19 Mercer Street and 21 Shelton Street is a Grade II listed building in the Camden local planning authority area, England. First listed on 8 November 2016. Flats. 1 related planning application.
19 Mercer Street and 21 Shelton Street
- WRENN ID
- heavy-remnant-solstice
- Grade
- II
- Local Planning Authority
- Camden
- Country
- England
- Date first listed
- 8 November 2016
- Type
- Flats
- Source
- Historic England listing
Description
A block of 7 flats arranged over six storeys and basement, built between 1985 and 1987 by the Terry Farrell Partnership as part of the regeneration of Comyn Ching Triangle.
The building is clad in a mix of yellow London stock brick, with deep bands of darker buff and grey brick between the storeys and on the corner bays, and glazed blue brick banding and ornament. The ground floor features rusticated masonry, including the entrances, painted dark plum colour. Timber windows on the street elevations are painted white between blue panels; on the rear elevation they are painted green and blue. Doors, steel canopies and balconies are dark red in colour. Balustrades are now painted grey and black. The scale, forms and palette of materials and colours complement and provide both a unifying identity and new vitality to the scheme.

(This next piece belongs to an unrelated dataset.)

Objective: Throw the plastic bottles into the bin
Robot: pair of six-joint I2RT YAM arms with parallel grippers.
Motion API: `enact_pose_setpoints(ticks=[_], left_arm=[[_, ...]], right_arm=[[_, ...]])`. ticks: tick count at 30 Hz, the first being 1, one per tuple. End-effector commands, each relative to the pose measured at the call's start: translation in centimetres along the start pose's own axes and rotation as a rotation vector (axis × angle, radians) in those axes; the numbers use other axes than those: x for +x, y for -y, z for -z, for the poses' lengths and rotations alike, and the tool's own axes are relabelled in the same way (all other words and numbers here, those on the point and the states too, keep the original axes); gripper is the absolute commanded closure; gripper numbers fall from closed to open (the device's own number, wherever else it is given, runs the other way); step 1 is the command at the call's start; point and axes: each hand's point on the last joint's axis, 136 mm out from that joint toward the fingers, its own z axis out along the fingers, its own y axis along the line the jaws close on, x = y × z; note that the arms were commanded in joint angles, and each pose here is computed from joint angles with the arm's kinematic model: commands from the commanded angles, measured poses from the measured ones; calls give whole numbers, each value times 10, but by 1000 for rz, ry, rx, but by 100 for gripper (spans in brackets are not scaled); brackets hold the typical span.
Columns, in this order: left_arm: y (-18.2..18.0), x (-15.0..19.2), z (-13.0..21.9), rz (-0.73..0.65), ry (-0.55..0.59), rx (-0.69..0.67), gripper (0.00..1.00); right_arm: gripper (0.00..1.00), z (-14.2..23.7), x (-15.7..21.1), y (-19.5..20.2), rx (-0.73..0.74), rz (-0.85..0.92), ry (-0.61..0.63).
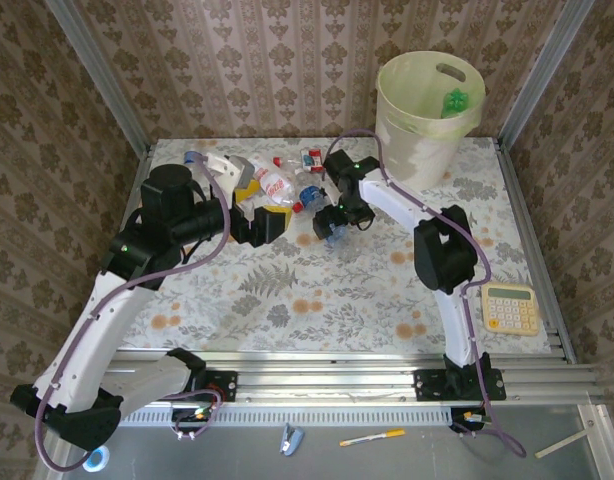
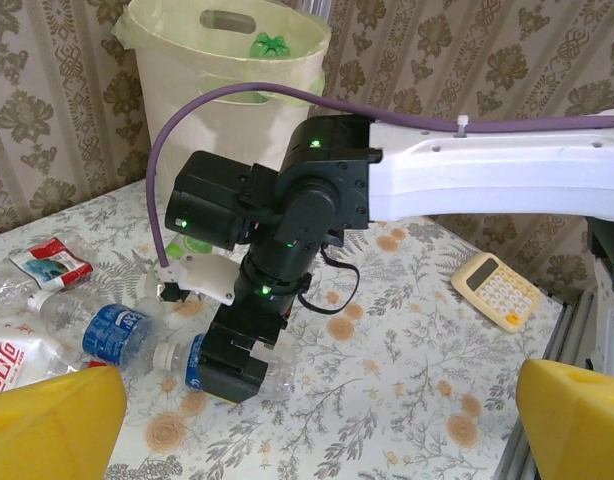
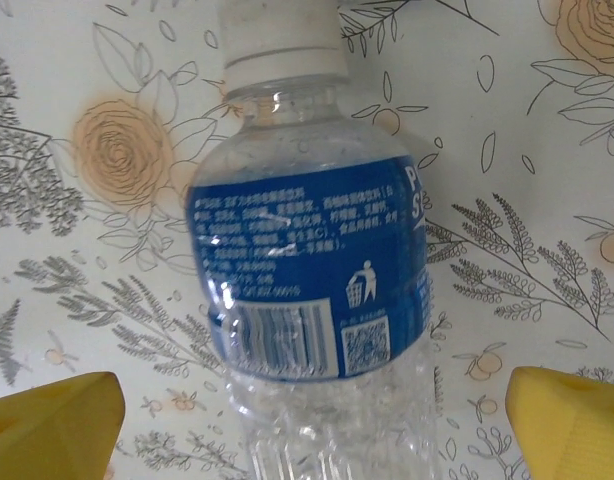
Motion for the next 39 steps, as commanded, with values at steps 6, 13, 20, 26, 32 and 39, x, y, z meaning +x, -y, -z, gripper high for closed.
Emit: enact_pose_setpoints(ticks=[6,13,20,26,32,39], left_arm=[[11,-10,4,-45,16,40,0],[14,-15,6,-60,32,45,0],[12,-14,4,-54,19,37,0],[9,-13,-2,-50,10,37,0],[5,-14,-10,-53,5,34,0],[-3,-13,-21,-54,1,20,0]], right_arm=[[3,-20,8,1,13,39,-68],[10,-37,10,0,-1,19,-87],[25,-44,19,-3,5,13,-72],[43,-46,33,-4,-6,-10,-75],[52,-31,40,-8,-25,-77,-18],[55,-2,50,-11,-63,-208,80]])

The plan forms an angular, near-symmetrical corner block with modelled entrances on each elevation, square on plan with six storeys and basement.
The side elevations, in three bays, converge on an expressive corner bay set back deeply behind a prominent drum at ground floor level. The corner is marked by a set back angle rising through the upper floors and deep oversailing canopies above the attic storey. The drum pier has an incised basal band and flared capital painted grey. Behind it, enclosed by a steel balustrade bearing the Comyn Ching 'CC' logo, is a light well with full-height tripartite windows of small paned units and single panes with small paned upper lights, flanked by vertical panels painted blue, rising through the basement and ground floor. At basement level, part-glazed doors with integral small-paned overlights open onto a small enclosed yard. Upper floors have similar tripartite windows with segmental steel balconies. On the fourth and fifth floors, canted corner windows with timber brackets rise through two storeys, with blue glazed brick decoration to the flanking brickwork. A deep oversailing canopy, broken at the angle, projects over the ensemble.

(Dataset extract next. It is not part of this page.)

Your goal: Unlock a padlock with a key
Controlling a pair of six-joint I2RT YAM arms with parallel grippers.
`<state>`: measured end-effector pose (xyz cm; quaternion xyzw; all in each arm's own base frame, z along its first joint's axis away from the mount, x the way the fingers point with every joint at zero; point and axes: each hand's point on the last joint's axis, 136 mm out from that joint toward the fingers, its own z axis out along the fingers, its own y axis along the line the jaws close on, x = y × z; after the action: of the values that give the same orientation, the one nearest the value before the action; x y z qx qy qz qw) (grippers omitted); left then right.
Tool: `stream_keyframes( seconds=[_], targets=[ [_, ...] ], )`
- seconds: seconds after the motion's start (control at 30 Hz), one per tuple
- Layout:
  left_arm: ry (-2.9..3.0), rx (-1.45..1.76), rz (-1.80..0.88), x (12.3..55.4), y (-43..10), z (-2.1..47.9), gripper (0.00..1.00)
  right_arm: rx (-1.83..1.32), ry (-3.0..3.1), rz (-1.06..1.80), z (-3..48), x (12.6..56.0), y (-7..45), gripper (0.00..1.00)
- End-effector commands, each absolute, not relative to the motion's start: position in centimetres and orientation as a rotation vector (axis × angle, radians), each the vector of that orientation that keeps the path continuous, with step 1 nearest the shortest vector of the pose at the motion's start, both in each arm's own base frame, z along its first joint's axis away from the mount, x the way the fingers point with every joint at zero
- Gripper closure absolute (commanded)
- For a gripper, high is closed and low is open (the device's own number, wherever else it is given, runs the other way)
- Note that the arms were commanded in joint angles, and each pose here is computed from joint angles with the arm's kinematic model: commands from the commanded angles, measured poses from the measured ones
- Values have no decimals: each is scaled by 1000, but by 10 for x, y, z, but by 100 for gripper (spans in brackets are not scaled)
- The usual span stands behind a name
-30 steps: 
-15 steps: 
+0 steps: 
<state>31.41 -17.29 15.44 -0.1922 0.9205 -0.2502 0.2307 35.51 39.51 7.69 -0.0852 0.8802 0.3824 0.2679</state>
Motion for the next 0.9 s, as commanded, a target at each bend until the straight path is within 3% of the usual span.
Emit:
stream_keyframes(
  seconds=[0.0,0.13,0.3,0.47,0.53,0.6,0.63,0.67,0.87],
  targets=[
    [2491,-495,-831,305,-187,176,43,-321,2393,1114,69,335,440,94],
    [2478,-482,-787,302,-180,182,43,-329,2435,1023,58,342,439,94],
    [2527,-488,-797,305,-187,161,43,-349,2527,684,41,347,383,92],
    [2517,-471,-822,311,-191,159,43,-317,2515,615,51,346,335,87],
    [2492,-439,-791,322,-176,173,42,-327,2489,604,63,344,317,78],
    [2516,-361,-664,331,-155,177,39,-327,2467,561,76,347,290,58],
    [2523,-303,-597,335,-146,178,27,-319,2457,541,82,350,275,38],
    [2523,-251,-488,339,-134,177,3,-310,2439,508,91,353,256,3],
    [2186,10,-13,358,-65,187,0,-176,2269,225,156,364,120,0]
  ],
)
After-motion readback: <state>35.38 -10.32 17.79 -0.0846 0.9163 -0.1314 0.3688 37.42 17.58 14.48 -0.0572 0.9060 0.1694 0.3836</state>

The principal Mercer Street entrance appears cut into the ground floor rustication, which is angled, and is recessed between a pair of simplified columns on short rusticated bases. Set back to the left is a small timber corner window of a single pane beneath four upper lights with a deep cill. The door, in a reeded architrave, is painted dark red, has vertical panels below four widely spaced square glazed upper lights arranged in a pattern used throughout Comyn Ching. Within the recess, the underside of the internal stairs rises from the right. To the left a quadrant is modelled in the rusticated band.
The Shelton Street entrance is similar but symmetrical, flanked by a single window on each side and columns on tall bases; the door has a plain integral fanlight. Below to each side is a semicircular window with a simple keystone.
Flanking bays have paired casements with four-pane upper lights and on the first floor have steel window guards. The attic storey is set back with pilasters between the bays and has a moulded cornice.
At the rear, the inner corner is cut back beneath projecting semi-circular masonry balconies in expressed concrete, which act as canopies to the floor below. At upper level the window rises through two storeys. The ground floor and basement levels also have a double-height window in a diagonally set rectangular concrete well behind a modelled parapet wall. Each floor has a facetted small-paned window unit, painted green and blue, which alternately project outwards or inwards. At the apex is a small lantern on a moulded base.
In the entrance hall at the principal Mercer Street entrance, the space has a moulded rusticated dado and masonry stairs with a slender steel balustrade, the geometric form echoing the idiom used throughout the development.